The effect on air pollution, especially the contribution from combustion of fossil fuels, is noticeable in many places. Up to about 30% of the sulfate in rainfall is attributed to this source.
Among the land based factors which may be significant, are the sulfur emitted by volcanoes, fumaroles and springs, and the solution of dust particles.
Sulfate is ecologically important in natural waters in several ways.
It is necessary for plant growth. Short supplies of the material can inhibit the development of phytoplankton populations and therefore reduce primary production. Sulfur is important in protein metabolism and is supplied to the organisms originally as sulfate.
Under anaerobic conditions, sulfate is utilized in chemosynthetic processes of sulfur bacteria. The sulfate is reduced to hydrogen sulfide. This reduction may result in the liberation of other nutrients held in ferric complexes such as phosphates.
Seasonal pulses in sulfate concentration have been demonstrated in certain lakes. In some, sulfate reaches a high in the spring, followed by decreasing concentrations to a low in autumn.
Bicarbonate variation in the same lakes behaves in a reverse fashion. The sulfate decrease is due to reduction to sulfide that is taken up in the bottom lake muds. The bicarbonate fluctuation apparently results partly from carbon dioxide removal by photosynthesis and partly from sulfuric acid activity in the winter oxidation of sulfide.

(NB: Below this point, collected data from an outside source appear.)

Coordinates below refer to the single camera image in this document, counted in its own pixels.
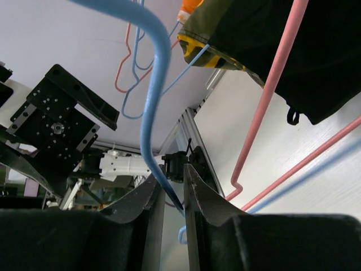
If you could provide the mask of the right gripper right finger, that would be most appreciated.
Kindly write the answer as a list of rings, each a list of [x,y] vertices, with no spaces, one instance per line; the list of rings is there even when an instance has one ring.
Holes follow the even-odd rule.
[[[191,270],[359,270],[360,222],[348,215],[249,215],[184,166]]]

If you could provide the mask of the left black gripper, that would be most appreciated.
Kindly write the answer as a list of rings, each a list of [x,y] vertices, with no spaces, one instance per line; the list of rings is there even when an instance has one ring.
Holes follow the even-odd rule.
[[[75,169],[97,139],[99,125],[76,109],[80,105],[112,130],[119,111],[55,64],[44,78],[6,112],[6,132],[35,147],[32,158],[1,142],[1,164],[62,197],[62,175],[54,169]]]

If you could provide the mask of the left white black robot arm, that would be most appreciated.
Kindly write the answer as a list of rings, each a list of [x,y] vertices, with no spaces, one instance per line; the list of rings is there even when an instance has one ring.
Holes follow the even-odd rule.
[[[100,124],[117,129],[119,113],[62,66],[34,87],[1,65],[1,164],[64,197],[70,178],[114,181],[148,176],[140,156],[93,147]]]

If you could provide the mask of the blue hanger with camouflage trousers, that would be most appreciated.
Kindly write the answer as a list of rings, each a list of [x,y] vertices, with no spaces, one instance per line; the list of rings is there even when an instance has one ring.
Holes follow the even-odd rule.
[[[163,23],[155,14],[150,12],[149,9],[132,1],[76,1],[76,4],[137,25],[151,38],[155,61],[149,82],[147,98],[144,104],[143,119],[140,125],[140,152],[158,183],[167,192],[179,212],[184,214],[183,207],[178,197],[170,187],[165,174],[162,173],[160,167],[157,165],[151,150],[151,132],[171,58],[170,40]],[[274,196],[263,202],[259,201],[257,206],[250,208],[247,211],[250,214],[259,212],[274,201],[291,192],[297,186],[303,184],[317,174],[324,172],[327,168],[338,163],[348,155],[355,153],[359,149],[360,140],[350,143],[317,167],[306,172],[303,176],[286,186]]]

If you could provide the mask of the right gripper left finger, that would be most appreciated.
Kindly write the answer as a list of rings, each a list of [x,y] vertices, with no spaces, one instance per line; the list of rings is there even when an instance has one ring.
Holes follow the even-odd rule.
[[[159,270],[165,193],[154,176],[101,211],[1,211],[2,270]]]

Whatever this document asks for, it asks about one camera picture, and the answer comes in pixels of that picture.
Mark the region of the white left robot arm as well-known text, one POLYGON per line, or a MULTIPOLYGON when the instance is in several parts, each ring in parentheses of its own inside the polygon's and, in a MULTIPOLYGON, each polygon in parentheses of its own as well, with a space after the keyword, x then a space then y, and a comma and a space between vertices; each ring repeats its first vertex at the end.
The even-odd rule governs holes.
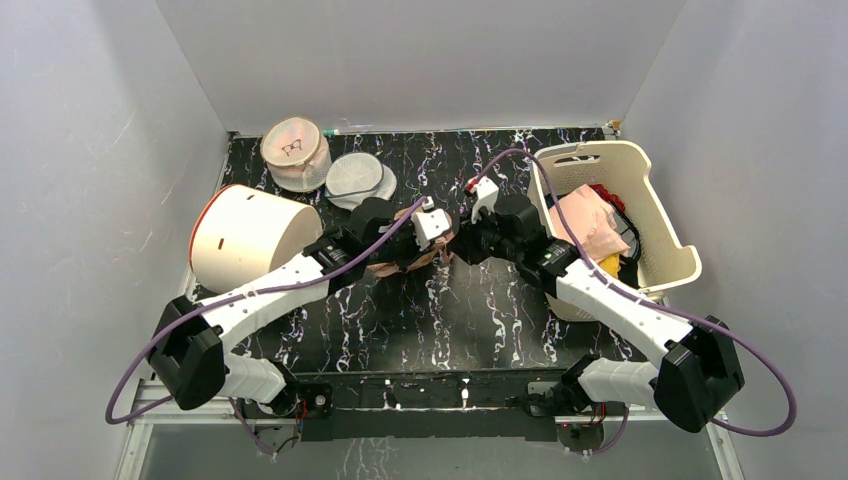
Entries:
POLYGON ((370 265, 412 265, 433 252, 452 225, 430 197, 402 215, 390 202, 368 198, 346 224, 326 230, 271 272, 200 303, 172 300, 143 357, 182 410, 225 396, 286 416, 303 396, 299 381, 280 363, 235 354, 237 344, 358 282, 370 265))

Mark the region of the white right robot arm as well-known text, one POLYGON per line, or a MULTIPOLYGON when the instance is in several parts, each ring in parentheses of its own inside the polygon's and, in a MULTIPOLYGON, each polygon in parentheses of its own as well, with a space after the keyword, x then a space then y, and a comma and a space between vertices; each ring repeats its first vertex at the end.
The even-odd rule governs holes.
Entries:
POLYGON ((543 393, 529 393, 532 414, 590 413, 600 403, 658 409, 684 431, 700 432, 744 385, 732 341, 717 321, 693 325, 657 303, 596 275, 565 240, 550 236, 531 202, 496 192, 471 194, 451 251, 469 265, 488 258, 512 263, 520 277, 547 295, 589 313, 645 356, 612 361, 587 354, 543 393))

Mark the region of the peach patterned mesh laundry bag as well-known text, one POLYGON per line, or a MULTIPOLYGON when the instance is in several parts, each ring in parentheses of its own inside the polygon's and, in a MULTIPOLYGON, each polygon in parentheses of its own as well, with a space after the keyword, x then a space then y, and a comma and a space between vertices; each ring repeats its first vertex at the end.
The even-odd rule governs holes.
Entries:
POLYGON ((447 247, 455 236, 452 216, 451 220, 452 232, 438 238, 434 245, 424 252, 419 250, 416 243, 412 221, 405 223, 370 257, 367 261, 368 271, 378 278, 385 278, 421 269, 438 256, 441 256, 443 260, 449 260, 451 254, 447 247))

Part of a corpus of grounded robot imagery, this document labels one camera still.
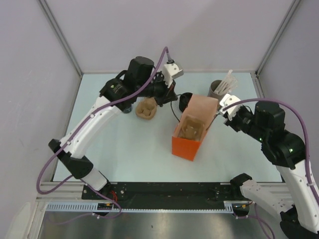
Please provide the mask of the orange paper bag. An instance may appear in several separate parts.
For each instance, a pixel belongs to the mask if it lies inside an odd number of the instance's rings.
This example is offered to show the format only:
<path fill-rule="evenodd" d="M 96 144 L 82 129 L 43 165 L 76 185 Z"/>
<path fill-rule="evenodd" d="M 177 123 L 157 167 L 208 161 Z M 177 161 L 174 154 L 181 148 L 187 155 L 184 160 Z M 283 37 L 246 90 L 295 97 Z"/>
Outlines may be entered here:
<path fill-rule="evenodd" d="M 218 100 L 193 94 L 171 138 L 171 153 L 193 161 L 216 117 Z"/>

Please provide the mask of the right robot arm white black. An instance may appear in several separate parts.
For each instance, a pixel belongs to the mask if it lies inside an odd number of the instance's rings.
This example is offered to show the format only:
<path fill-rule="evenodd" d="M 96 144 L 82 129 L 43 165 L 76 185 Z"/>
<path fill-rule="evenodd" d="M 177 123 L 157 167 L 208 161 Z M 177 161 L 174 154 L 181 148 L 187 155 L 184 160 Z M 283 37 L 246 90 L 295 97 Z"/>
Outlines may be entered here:
<path fill-rule="evenodd" d="M 243 132 L 261 144 L 265 157 L 279 171 L 292 198 L 286 202 L 263 189 L 251 176 L 242 173 L 230 183 L 230 195 L 253 201 L 256 207 L 272 215 L 289 239 L 317 239 L 319 237 L 319 189 L 312 174 L 309 139 L 305 123 L 296 110 L 304 138 L 285 129 L 285 111 L 290 106 L 269 99 L 252 99 L 254 111 L 248 110 L 235 96 L 220 103 L 225 124 L 236 132 Z"/>

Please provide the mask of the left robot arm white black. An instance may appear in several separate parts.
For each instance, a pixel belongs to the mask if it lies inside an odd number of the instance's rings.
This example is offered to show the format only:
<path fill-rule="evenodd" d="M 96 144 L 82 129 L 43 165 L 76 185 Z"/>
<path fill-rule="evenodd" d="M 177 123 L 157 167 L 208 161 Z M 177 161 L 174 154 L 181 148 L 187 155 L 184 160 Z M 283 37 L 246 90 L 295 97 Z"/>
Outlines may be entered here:
<path fill-rule="evenodd" d="M 135 57 L 126 70 L 106 82 L 76 128 L 60 140 L 52 139 L 49 148 L 74 178 L 90 185 L 99 199 L 107 198 L 110 193 L 108 180 L 85 156 L 87 148 L 102 127 L 128 110 L 138 97 L 154 98 L 159 106 L 176 101 L 175 79 L 182 75 L 182 67 L 172 59 L 158 70 L 151 59 Z"/>

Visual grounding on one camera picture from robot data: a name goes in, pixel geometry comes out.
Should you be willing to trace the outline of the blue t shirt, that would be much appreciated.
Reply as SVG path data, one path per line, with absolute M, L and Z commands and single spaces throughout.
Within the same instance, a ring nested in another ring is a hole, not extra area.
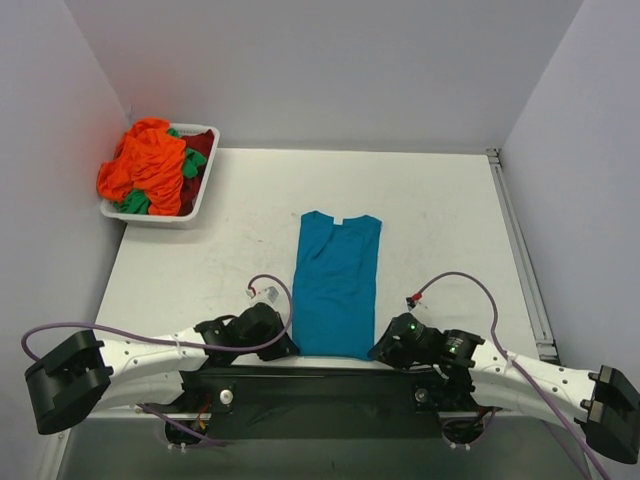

When an area of low rainfall and accumulated solutes is reclaimed by irrigation, the increased water supply tends to leach away the solutes and they appear in drainage water or return flow. The process is an acceleration of natural leaching and will increase dissolved solids concentrations.
Even where the soil is relatively free from soluble salts, the sulfate concentrations and chloride concentrations in the residual water draining from an irrigated area are generally much higher than they were in the original water supply.
Owing to the unpleasant taste and odor which result when sulfides occur in water, it is unlikely that any person or animal will consume a harmful dose.
The toxicity of solutions of sulfides towards fish increases as the pH value is lowered. The H2S or HS- (anion) rather than the sulfide ion appears to be the toxicity principle. Inorganic sulfides have proved fatal to sensitive fishes such as trout at concentrations between .5 and 1 mg/L as sulfide, even in neutral and somewhat alkaline solutions.
In general, aquatic biota seems to thrive best in water containing less than 50 mg/L of sulfate ion. The toxicity of sulfuric acid towards aquatic life is a function of the resulting pH. In other words, a dose that would be lethal in distilled water or soft water might be harmless in highly buffered water. Strong mineral acids such as sulfuric acid can be directly lethal to fully developed fish in most natural waters only when the pH is reduced to 5.0 or lower.
For example, sulfuric acid must be diluted so as to give a pH of 4.5 or higher in order for fish to survive, and a pH of 5.5 to make it possible-for other aquatic organisms to thrive and provide food for fish. When sulfuric acid in streams depresses the pH below 5.0, specialized flora and fauna begin to develop.
In waters that support good game fish, 5% of the waters contain less than 11 mg/L of sulfates, 50% less than 32 mg/L of sulfate and 95% less than 90 mg/L of sulfate. Experiments indicate that water containing less than .5 mg/L of sulfate will not support the growth of algae.